谢闲话语一转:“我只想让你将这些血污清理一下,脏。”
这就像戳到了黎容渊的软肋一样,他猛地睁开眼,干涩地开口说:“我的血……不洗……不脏。”只有嗅到他自己的血气,他才会有一丁点的安心感,他总是这样带着自己的“皮毛”入睡的。
谢闲朝他笑了一声,却是不容反驳地把他赶去了冒着热气的浴池,狼崽子扑通一声落了水,黑发被水汽熏着黏在脸上。

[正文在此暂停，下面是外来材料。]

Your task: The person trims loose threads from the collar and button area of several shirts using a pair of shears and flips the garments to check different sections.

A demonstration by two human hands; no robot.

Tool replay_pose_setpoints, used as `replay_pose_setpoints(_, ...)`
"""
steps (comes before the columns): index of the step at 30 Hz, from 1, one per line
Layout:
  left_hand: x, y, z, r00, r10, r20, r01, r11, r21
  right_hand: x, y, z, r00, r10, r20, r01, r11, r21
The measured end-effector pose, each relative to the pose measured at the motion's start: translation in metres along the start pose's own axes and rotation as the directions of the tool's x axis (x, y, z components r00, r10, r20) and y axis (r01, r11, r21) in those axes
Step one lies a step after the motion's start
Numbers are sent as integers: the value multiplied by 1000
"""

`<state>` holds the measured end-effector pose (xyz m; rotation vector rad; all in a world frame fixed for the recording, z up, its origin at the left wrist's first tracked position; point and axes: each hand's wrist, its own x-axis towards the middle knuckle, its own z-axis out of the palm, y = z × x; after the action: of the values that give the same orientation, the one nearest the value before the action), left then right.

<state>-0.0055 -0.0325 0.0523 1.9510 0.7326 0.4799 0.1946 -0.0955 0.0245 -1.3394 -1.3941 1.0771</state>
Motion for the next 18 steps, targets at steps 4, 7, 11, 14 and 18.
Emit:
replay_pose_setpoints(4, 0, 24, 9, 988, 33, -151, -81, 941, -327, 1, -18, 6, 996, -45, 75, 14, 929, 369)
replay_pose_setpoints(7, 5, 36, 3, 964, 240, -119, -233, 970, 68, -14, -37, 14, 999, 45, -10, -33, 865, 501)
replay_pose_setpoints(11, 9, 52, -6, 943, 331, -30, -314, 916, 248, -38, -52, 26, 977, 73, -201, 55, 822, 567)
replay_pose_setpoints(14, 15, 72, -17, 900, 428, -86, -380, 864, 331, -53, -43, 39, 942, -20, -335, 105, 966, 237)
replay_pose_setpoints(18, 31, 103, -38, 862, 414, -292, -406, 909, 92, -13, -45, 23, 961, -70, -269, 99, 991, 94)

他还想要挣扎,却有一只手按在了他的头上,抚弄着黎容渊没有修剪过的过长的头发。
这只手刚刚还扣紧了自己的咽喉,现在却显得轻柔、没有一丝杀气……
这是黎容渊从未遇见过的情况,他警惕地往后狂退了一大步,几欲逃窜时又莫名其妙地被那只手给按住了。
他听见“老师”含笑柔和的声音:“别动,还没弄干净。”
黎容渊于是被恶鬼魇住了一样,乖乖地被清洗了一通头发,离得最近的头发和脸颊上沾染到的血迹也被清洗得干干净净。
接下来他被扔了下来继续清理自己的身体。
黎容渊后背处的伤还没好,沾了一下温泉水,就有血水淌落下去,延成一条长长的细线。黎容渊却对这沾水的疼痛浑然不绝似的,用滑润的香皂在身上胡乱地清洗着。
他睁着眼,在这么“听话”的同时也不禁茫然着——
为什么,他要这么听“老师”的话?
*
宫内的侍从非常善解人意,只谢闲与黎容渊交洽的功夫,就已经收拾好了谢闲的住所,还很贴心的就在黎容渊住的地方的旁边。

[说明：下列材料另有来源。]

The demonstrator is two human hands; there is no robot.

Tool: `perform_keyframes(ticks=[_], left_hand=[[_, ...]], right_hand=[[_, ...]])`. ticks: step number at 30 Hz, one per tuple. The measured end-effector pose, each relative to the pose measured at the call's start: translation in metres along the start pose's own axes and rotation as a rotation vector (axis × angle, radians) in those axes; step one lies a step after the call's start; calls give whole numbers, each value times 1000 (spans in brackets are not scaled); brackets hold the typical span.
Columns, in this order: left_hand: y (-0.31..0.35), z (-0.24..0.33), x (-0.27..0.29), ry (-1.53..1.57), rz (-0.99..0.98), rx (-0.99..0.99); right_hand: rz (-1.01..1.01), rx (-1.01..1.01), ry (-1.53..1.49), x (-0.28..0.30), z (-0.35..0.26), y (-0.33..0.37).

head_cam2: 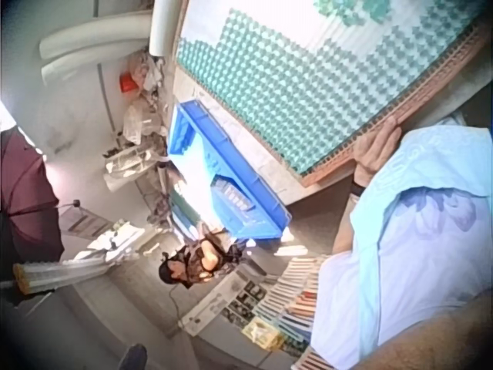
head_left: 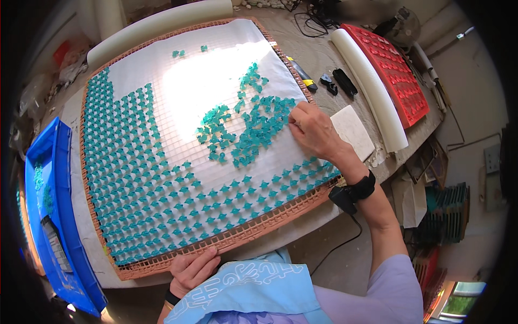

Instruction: Arranging small green plastic parts into a grid tray.

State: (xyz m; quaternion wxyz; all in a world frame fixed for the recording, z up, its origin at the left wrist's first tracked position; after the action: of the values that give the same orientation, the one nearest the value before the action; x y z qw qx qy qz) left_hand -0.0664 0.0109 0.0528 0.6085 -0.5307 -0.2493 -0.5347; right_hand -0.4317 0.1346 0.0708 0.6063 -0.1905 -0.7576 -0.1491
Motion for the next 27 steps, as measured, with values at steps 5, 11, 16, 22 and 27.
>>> perform_keyframes(ticks=[5,11,16,22,27], left_hand=[[-1,0,-1,-9,-20,-7],[-1,0,-1,-6,4,-1],[2,0,-2,-13,-6,3],[-1,0,0,-4,9,4],[-2,-1,1,12,-29,16]], right_hand=[[91,4,-55,8,-7,3],[-8,-18,-47,9,-2,-4],[-26,-28,-28,9,-2,-6],[-165,-144,-227,6,8,-17],[-69,-172,-123,15,7,-4]])
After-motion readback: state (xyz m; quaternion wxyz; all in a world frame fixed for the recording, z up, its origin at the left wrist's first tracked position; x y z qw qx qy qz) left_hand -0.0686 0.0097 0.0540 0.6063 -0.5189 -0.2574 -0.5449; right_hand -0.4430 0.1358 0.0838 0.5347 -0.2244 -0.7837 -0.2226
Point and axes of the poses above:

大概是因为谢闲刺黎涛那句话的缘故,侍从们也对黎容渊这实在不像话的屋子清扫、重装了一番。
黎容渊用的是谢闲这边准备的温泉水,他那儿甚至没有独立的洗浴。
侍从们倒是眼观鼻鼻观心地抬出来了一个木桶,在运出去的途中,他们隐隐露出了几分畏惧和后怕,根本不敢抬眼看谢闲的脸色。
这个木桶——谢闲登时明白了侍从们心虚的原因。
在科技这么发达的时候,黎容渊一个正经的皇子,清洗身体竟用的是一个木桶,他的房间里更是连热水都未接通。
这倒真是将人当做狼来养,让黎容渊日日用冷水冲洗身体,恐怕在冬日,黎容渊也是这么挨过去的——
他又一直被苏淮以各种方式折磨。
在这样的情况下,黎容渊又怎会喜欢清理这件事?
苏淮死了。
而之后,将会轮到导致这一却的另一个人。
谢闲是真的生出了一丝杀意,他的眼中露出冷色,从他身旁经过的侍从像预感到了一样,将头埋得更低。

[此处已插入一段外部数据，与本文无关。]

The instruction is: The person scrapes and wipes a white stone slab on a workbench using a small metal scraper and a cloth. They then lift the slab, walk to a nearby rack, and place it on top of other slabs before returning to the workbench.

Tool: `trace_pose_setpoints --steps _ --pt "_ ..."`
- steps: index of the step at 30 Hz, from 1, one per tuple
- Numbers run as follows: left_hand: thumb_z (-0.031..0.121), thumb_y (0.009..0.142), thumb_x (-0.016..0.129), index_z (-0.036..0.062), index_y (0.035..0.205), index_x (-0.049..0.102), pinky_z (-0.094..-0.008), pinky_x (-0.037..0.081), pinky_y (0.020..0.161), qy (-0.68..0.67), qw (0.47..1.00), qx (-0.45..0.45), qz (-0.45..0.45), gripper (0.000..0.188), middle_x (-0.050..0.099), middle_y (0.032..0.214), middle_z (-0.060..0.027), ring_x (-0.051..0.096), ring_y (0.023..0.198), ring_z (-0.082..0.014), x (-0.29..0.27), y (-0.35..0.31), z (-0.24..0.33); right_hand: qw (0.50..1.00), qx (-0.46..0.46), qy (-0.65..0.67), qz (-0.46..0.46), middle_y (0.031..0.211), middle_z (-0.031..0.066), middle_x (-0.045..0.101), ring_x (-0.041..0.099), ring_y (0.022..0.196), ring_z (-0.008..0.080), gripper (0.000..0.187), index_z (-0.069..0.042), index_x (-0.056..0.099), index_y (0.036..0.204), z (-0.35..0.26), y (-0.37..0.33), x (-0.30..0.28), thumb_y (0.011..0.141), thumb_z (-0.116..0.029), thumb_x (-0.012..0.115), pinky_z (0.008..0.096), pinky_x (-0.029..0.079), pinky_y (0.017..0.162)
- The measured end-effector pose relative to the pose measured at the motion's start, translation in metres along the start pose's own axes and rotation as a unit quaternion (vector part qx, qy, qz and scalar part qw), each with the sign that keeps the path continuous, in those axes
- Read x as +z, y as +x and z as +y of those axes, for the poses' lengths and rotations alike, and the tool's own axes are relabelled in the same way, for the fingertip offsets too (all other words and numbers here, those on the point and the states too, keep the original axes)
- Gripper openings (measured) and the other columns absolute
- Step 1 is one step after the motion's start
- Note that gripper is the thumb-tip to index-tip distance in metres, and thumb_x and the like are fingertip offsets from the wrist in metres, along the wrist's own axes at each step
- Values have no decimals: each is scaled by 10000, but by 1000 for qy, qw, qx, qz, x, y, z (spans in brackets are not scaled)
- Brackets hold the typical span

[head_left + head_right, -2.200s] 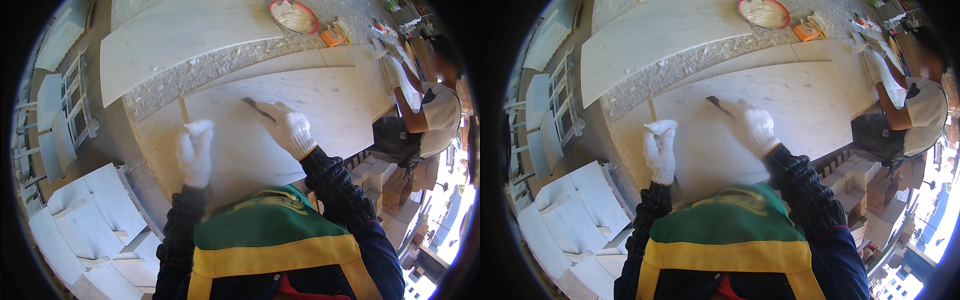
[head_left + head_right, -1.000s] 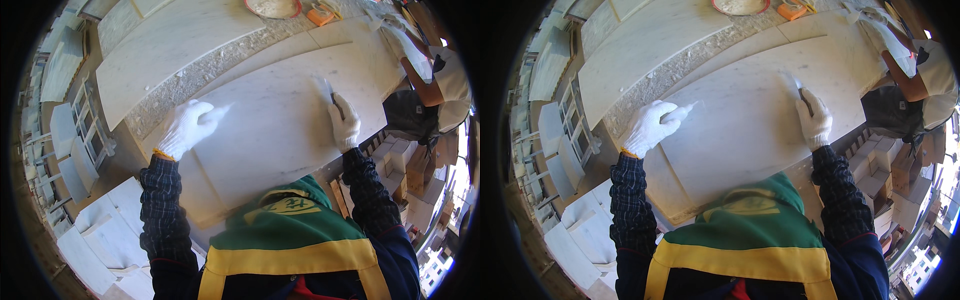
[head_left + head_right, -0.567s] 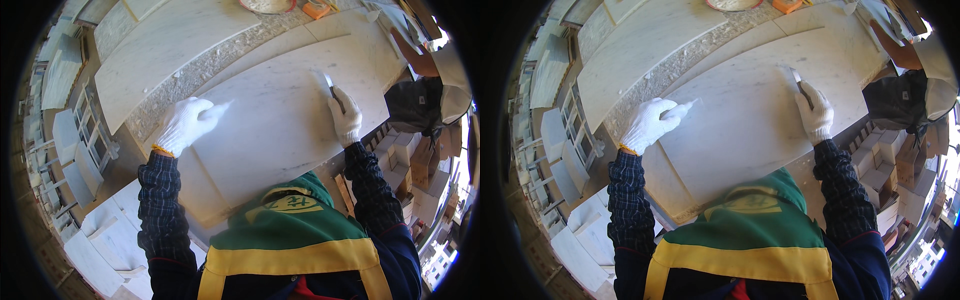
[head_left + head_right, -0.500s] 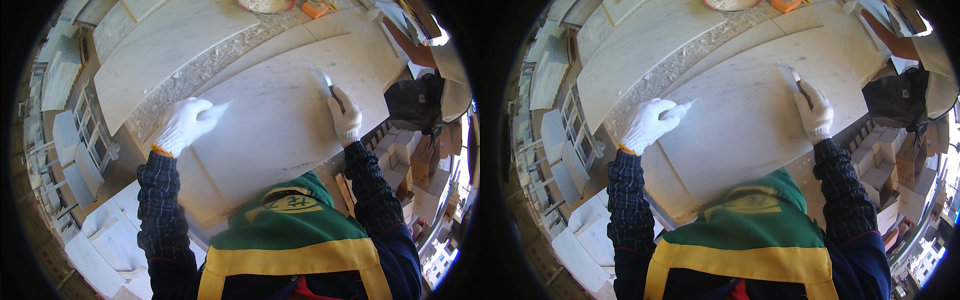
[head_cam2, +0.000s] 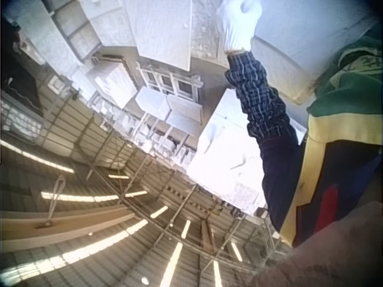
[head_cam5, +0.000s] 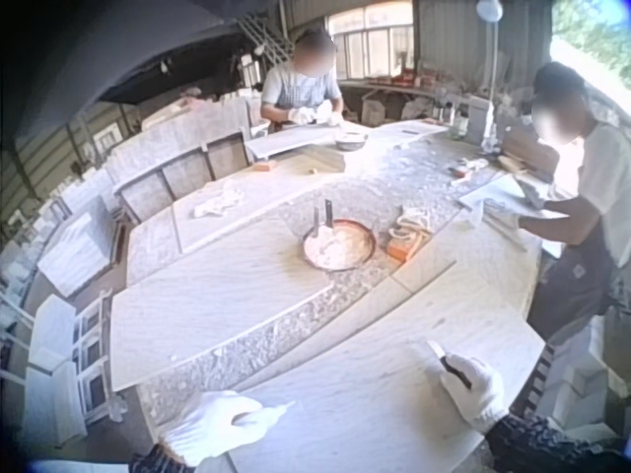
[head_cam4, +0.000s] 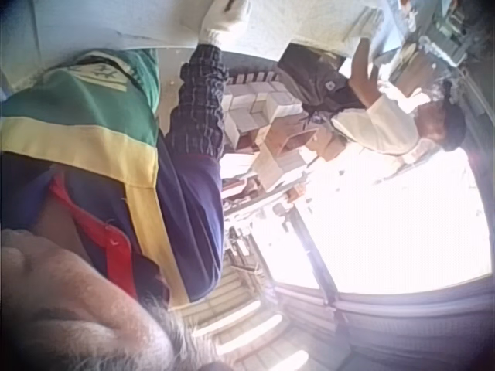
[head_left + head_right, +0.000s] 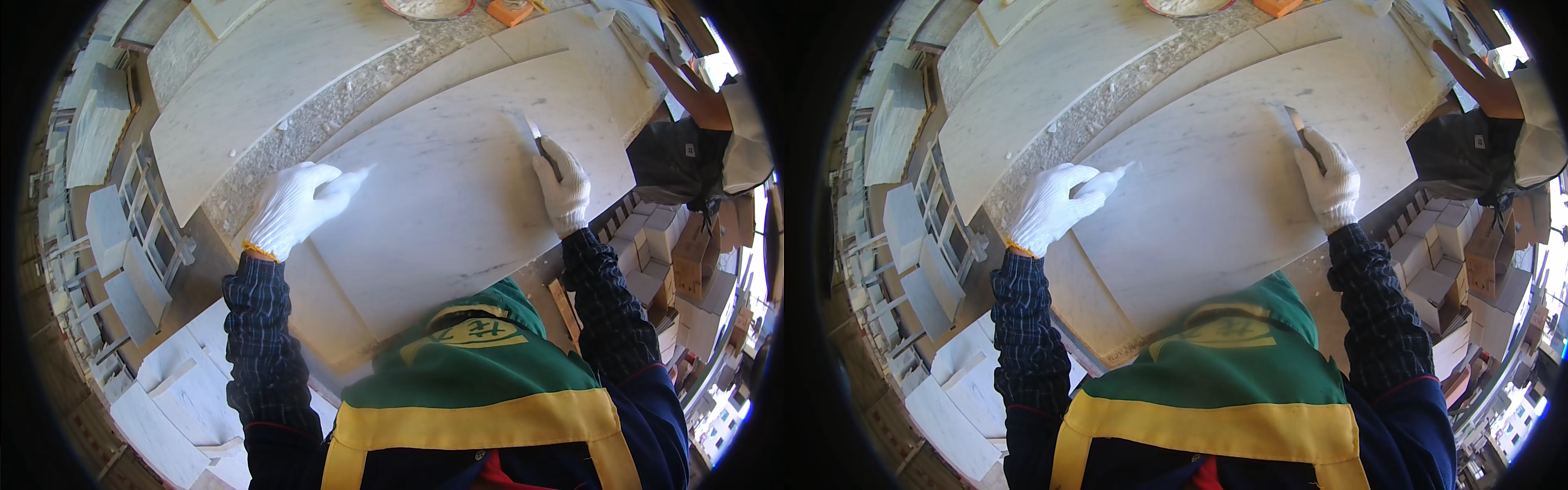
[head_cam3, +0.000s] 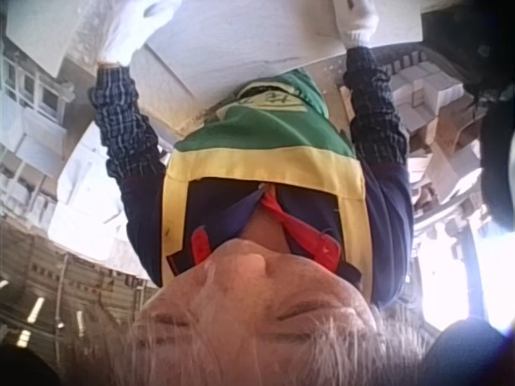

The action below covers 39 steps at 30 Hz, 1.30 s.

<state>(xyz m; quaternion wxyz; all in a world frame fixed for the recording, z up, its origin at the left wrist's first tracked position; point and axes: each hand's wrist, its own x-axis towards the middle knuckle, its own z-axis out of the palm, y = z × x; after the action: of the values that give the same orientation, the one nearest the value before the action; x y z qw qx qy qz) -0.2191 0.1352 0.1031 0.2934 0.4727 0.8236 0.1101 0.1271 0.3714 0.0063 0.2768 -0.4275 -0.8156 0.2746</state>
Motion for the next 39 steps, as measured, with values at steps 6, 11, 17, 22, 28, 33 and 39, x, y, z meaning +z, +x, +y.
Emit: trace_pose_setpoints --steps 6,11,17,22,28,33,39 --pt "292 856 795 71 1197 764 -386 556 840 -22 1000 15 16 407 753 1073 -131 722 937 -281 6 -2 -8 1000 9 -7 -4 1188 170 769 741 1089 261 342 10 732 1265 1 -1 0 962 -145 765 345 560 977" --pt "357 870 755 112 1152 770 -416 559 828 -22 999 28 36 374 747 1060 -131 730 949 -334 9 -4 -11 999 -23 -2 24 1122 160 776 755 999 272 349 -37 751 1251 5 0 3 929 -167 785 346 579 909" --pt "317 882 777 64 1182 763 -396 563 869 -55 997 36 38 392 749 1088 -154 735 991 -322 11 -2 -17 999 -27 -9 23 1093 163 775 753 973 273 351 -35 750 1250 5 0 3 924 -158 787 349 582 885" --pt "190 937 803 6 1270 724 -311 529 960 -317 942 56 94 388 743 1091 -66 688 1039 -165 21 10 -22 1000 -16 4 23 1065 165 771 750 946 287 334 -41 755 1236 3 0 3 923 -156 781 348 583 860" --pt "238 930 836 5 1322 695 -309 530 963 -380 901 50 205 478 722 1217 -61 657 1103 -144 25 97 1 1000 -23 -16 14 1035 152 763 738 907 295 352 -47 743 1251 2 1 2 930 -188 770 357 582 833" --pt "309 972 778 44 1283 689 -316 519 964 -255 950 60 171 418 748 1157 -87 665 1107 -148 29 173 39 1000 3 -22 5 1000 139 753 727 871 289 357 -57 741 1252 -5 1 -1 930 -209 766 357 579 810" --pt "310 970 746 40 1275 689 -358 563 852 -193 962 81 176 411 760 1153 -139 733 968 -202 45 237 65 999 25 -20 -8 1003 138 751 731 880 303 363 -65 744 1248 -9 1 -5 911 -194 780 366 583 803"
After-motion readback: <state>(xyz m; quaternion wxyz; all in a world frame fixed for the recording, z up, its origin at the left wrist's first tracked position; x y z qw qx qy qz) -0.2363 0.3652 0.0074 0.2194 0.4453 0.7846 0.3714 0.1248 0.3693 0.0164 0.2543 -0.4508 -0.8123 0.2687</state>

过了没一会儿,黎容渊就出来了,温泉水浴有配置着吹干的机器,但黎容渊出来的时候头发都还湿漉漉的滴着水,睫毛上沾了点水雾。
他这次穿的不再是破布一样的衣服,换成了很是柔软的材质,显然黎容渊不太习惯,拉扯着柔软的领口。
——他像是初次尝试人的生活的一只狼,处处都不适应,落在旁人眼里可谓是洋相百出。
《暴君》中将这一笔勾过,从“狼”变成人他所遭遇的这些,什么都没有说。
“洗……好了。”黎容渊任着水滴答滴答,很是勉强地又补上了一句,“老、师。”
还没等谢闲应答,就有个侍从走了上来,脸上带着古怪的意味:“阁下……您的族人,不、您身体的族人找了过来。”
他刚一通知完,谢闲就听见原身族人的大嗓门了,按关系这算是原身的一个表哥。原身在祭奠父母时“晕厥”的时候,这位谢知味就在现场!
这个谢知味远远地就打着嗓门喊:
“谢闲,你怎么这么牛逼,怎么做到的伪装成国师,把陛下都骗过去了的?”
“嗯?这是谁?他怎么这样穿着站在你这儿?”谢知味嗓门没改,挤眉弄眼道,“哦……我懂了,这就是你那个皇子骈头吧,怪不得你能做到在那样的场合下动手脚!”
“嘿……趁着这儿只有我们两兄弟,还有你这位……教教表哥我呗~”
直播我在星际直播造神[穿书] 暴君(十二)
谢知味一上来就要搭在谢闲肩头,一副哥俩好的样子。但他的手还没落到实处,就被个尖利的东西划破,指缝间被划拉出一大条血痕出来。
他嘶叫一声,惊得要窜起来,这时才看清了收回的尖锐物体是什么——是黎容渊长得有些过分的指甲!
他长发湿漉漉垂着,真的多了点无害的气息,上层贵族家庭对帝王家的事门清,谢知味也自然不觉得能被个小贵族一直虐打的黎容渊能做些什么。